Announcing the YA AdVANture Tour!

Introducing the YA AdVANture Tour! Four Authors, Five Cities, ONE MINIVAN!

This September, I’ll be hitting the road with Tessa Gratton (author of THE LOST SUN and the BLOOD JOURNALS: BLOOD KEEPER and BLOOD MAGIC), Tara Hudson (author of the ELEGY Trilogy), and Sonia Gensler (author of THE REVENANT and THE DARK BETWEEN) in somebody’s mom’s minivan to visit bookstores and libraries in the South and Midwest!

Thursday, September 5th: Irving, TX Barnes & Noble, Frisco, TX @ 7:00 p.m.
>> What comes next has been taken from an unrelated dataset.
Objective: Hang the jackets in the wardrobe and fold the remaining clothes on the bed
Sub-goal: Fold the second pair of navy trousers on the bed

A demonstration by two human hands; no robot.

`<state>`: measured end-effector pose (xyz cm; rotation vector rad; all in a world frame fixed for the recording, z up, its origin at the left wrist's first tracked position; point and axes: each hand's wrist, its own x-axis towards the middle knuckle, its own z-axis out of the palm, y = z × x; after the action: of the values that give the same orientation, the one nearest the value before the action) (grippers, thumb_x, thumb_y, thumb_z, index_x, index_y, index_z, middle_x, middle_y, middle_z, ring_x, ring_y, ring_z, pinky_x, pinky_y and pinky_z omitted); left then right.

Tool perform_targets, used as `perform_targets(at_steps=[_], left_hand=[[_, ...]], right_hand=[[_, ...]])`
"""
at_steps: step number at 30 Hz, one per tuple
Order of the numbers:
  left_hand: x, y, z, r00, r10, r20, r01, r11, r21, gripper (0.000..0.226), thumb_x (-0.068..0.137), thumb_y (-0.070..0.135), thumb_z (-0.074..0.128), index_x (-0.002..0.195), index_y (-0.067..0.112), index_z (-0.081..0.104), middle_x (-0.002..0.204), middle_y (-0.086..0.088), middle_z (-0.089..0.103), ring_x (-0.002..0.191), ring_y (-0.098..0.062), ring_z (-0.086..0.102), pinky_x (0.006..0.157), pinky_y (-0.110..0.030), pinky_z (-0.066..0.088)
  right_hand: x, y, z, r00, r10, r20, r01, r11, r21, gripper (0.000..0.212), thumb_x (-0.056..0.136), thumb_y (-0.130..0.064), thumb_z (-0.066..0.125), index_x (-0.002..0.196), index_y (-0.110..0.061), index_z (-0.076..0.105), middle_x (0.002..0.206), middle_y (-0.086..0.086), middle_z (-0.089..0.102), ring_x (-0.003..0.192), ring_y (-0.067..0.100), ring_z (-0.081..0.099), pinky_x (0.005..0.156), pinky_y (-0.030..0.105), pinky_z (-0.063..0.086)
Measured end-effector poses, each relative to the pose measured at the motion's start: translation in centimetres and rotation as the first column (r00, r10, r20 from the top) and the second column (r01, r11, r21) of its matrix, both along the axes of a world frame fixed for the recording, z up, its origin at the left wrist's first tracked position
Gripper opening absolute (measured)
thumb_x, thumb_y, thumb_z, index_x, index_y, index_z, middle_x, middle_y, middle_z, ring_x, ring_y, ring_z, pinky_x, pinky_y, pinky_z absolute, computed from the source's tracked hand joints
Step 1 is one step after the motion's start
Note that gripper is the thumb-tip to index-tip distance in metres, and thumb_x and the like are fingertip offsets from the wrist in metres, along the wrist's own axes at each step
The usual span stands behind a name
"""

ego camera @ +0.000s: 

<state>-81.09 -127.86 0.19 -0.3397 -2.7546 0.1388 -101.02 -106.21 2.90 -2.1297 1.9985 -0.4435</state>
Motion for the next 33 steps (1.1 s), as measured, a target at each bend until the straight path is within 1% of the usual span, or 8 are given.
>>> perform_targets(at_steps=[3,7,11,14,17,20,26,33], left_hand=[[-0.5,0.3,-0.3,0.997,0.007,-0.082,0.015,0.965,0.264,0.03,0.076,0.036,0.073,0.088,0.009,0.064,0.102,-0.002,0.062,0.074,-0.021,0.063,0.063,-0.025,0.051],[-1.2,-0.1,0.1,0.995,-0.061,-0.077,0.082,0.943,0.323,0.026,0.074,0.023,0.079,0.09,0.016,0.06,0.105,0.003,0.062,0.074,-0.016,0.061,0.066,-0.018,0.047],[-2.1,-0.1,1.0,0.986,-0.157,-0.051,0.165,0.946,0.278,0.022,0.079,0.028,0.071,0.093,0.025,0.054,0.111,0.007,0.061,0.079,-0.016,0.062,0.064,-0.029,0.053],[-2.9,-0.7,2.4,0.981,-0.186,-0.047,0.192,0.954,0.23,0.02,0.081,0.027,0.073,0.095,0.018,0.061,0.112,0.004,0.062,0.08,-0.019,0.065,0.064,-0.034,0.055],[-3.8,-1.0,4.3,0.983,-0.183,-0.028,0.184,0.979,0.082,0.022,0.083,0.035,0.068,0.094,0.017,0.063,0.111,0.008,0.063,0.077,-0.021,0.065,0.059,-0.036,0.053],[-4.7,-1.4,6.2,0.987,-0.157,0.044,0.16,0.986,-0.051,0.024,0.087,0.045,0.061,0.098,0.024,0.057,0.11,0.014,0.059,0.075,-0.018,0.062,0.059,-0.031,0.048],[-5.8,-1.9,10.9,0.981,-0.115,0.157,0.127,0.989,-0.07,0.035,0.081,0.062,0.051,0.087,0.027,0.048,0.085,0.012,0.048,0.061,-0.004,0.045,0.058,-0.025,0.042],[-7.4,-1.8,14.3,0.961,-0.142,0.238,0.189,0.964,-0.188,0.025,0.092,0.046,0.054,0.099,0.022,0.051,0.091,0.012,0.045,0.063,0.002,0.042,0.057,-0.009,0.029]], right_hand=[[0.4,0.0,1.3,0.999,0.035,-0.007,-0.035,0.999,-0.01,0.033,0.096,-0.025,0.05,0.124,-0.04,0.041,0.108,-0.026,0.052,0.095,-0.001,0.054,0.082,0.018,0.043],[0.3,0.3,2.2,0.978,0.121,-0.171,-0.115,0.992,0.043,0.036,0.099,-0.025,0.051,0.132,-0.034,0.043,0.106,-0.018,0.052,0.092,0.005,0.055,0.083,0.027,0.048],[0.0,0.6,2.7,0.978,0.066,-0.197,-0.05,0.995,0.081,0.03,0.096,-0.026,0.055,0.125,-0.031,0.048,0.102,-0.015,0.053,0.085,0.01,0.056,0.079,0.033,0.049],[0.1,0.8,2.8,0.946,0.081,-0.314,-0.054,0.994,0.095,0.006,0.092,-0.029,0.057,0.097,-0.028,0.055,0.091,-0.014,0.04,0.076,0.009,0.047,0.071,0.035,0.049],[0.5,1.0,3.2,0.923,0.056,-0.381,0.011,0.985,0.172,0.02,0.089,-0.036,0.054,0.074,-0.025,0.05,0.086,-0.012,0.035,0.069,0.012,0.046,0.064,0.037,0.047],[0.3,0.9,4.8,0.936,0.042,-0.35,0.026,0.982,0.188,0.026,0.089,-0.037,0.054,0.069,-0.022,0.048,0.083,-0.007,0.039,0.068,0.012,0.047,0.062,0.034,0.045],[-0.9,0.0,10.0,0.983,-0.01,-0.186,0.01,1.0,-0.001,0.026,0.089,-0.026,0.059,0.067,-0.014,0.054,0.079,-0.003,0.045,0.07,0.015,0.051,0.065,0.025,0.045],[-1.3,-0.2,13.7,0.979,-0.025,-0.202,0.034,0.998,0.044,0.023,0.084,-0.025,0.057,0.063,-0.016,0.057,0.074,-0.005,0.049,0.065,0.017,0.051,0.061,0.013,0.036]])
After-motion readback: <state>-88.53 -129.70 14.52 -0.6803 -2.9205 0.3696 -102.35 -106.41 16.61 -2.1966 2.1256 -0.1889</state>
Stonebriar Center Mall, Frisco, TX 75034 (972) 668-2820

Friday, September 6th: Little Rock, AR Barnes & Noble @ 6:00 p.m. 11500 Financial Ctr Pkwy, Little Rock, AR 72211 (501) 954-7646

Saturday, September 7th: Memphis, TN The Booksellers at Laurelwood @ 7:00 p.m. 387 Perkins Extd Memphis, TN 38117 (901) 683-9801

Sunday, September 8th: St. Louis, MO Left Bank Books @ 4:00 p.m. Off-site library location TK

Monday, September 9th: Kansas City, KS Mysteryscape @ 6:30 7309 W 80th St Overland Park, KS 66204 (913) 649-0000

HOPE TO SEE YOU THERE! 

 

 

INFINITYGLASS POV Reveal

I am so excited to finally be able to share the POV of INFINITYGLASS with you!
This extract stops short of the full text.